Assignment
Take the lines from the head of the listing through the one bearing "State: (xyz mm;" and copy them exactly, leaving every picture out.

Data block
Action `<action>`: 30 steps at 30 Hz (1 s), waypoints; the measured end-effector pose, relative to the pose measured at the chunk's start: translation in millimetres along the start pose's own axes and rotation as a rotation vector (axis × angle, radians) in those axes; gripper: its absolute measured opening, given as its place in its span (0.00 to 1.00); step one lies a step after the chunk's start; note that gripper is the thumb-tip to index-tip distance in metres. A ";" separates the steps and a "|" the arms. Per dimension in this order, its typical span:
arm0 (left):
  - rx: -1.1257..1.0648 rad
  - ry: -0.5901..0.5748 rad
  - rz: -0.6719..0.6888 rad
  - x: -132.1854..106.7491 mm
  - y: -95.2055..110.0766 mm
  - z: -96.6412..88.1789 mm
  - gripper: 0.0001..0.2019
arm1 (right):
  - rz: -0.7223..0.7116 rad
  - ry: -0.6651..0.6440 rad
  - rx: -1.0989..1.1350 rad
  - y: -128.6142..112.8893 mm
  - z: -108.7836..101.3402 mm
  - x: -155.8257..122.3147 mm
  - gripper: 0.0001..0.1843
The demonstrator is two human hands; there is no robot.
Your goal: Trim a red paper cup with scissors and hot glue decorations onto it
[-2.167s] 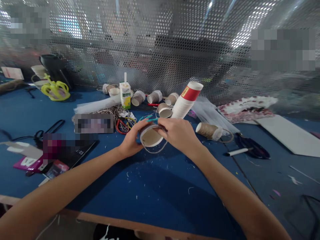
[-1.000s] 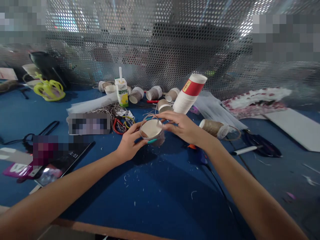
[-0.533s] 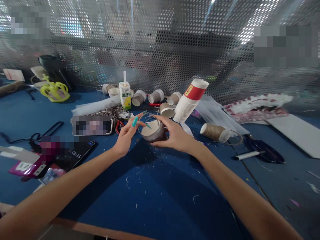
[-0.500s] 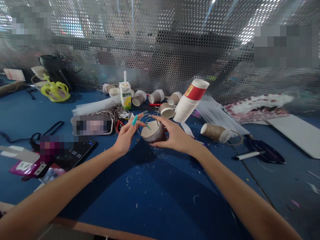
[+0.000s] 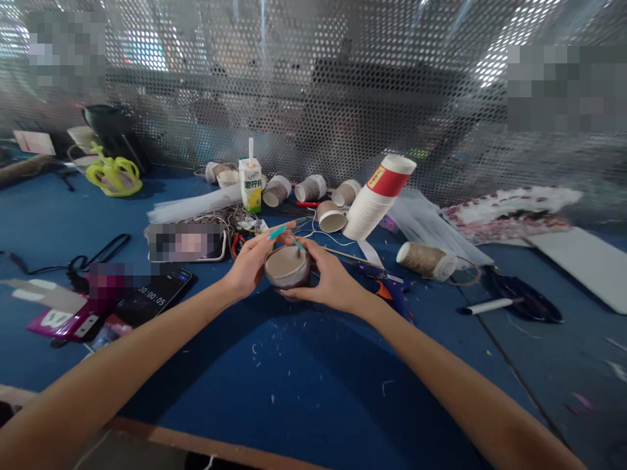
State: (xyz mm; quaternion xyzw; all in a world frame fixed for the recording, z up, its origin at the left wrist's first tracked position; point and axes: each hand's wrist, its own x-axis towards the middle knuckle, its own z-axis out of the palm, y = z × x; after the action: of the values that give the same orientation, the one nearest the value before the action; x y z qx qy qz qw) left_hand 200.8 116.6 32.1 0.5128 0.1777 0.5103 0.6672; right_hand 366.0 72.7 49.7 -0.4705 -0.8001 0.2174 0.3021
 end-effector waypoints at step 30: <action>0.217 -0.881 -0.480 62.8 29.6 21.0 0.16 | 0.105 0.348 0.095 -3.1 18.5 -45.1 0.41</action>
State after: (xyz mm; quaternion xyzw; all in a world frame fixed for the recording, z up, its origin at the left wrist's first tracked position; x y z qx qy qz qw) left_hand 228.1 158.9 84.3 0.6903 0.0443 0.0569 0.7200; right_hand 368.2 30.2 25.6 -0.5272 -0.6990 0.1856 0.4462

Solution for this exercise
Action `<action>`: 30 steps at 30 Hz (1 s), waypoints; the measured end-effector pose, relative to the pose measured at the chunk's start: translation in millimetres along the start pose's own axes and rotation as a rotation vector (axis × angle, radians) in those axes; gripper: its absolute measured opening, given as its place in its span (0.00 to 1.00); step one lies a step after the chunk's start; note that gripper is the thumb-tip to index-tip distance in metres. A ";" separates the steps and a "|" the arms. Per dimension in this order, its typical span:
arm0 (left):
  - rx: -1.1257..1.0648 rad
  - ry: -0.5901..0.5748 rad
  - rz: -0.6719..0.6888 rad
  - x: -132.1854..106.7491 mm
  - y: -95.2055..110.0766 mm
  - z: -96.6412..88.1789 mm
  - gripper: 0.0001..0.2019
arm1 (right):
  - rz: -0.7223..0.7116 rad
  - ry: -0.6651..0.6440 rad
  - rx: -1.0989..1.1350 rad
  - y: -128.6142..112.8893 mm
  - z: -108.7836..101.3402 mm
  - x: -155.8257..122.3147 mm
  - gripper: 0.0001..0.1843
The demonstrator is two human hands; there is no robot.
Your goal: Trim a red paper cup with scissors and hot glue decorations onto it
[-2.167s] 
[-1.000s] 
[-0.533s] 
[-0.500s] 
[+0.000s] 
State: (xyz mm; quaternion xyzw; all in a world frame fixed for the recording, z up, its origin at the left wrist's first tracked position; point and axes: each hand's wrist, its own x-axis towards the middle knuckle, its own z-axis out of the palm, y = z × x; after the action: of the values that give the same orientation, the one nearest the value before the action; x y z qx qy qz qw) left_hand 200.8 116.6 32.1 0.5128 0.1777 0.5103 0.6672; right_hand 366.0 72.7 49.7 -0.4705 -0.8001 0.2174 0.3021

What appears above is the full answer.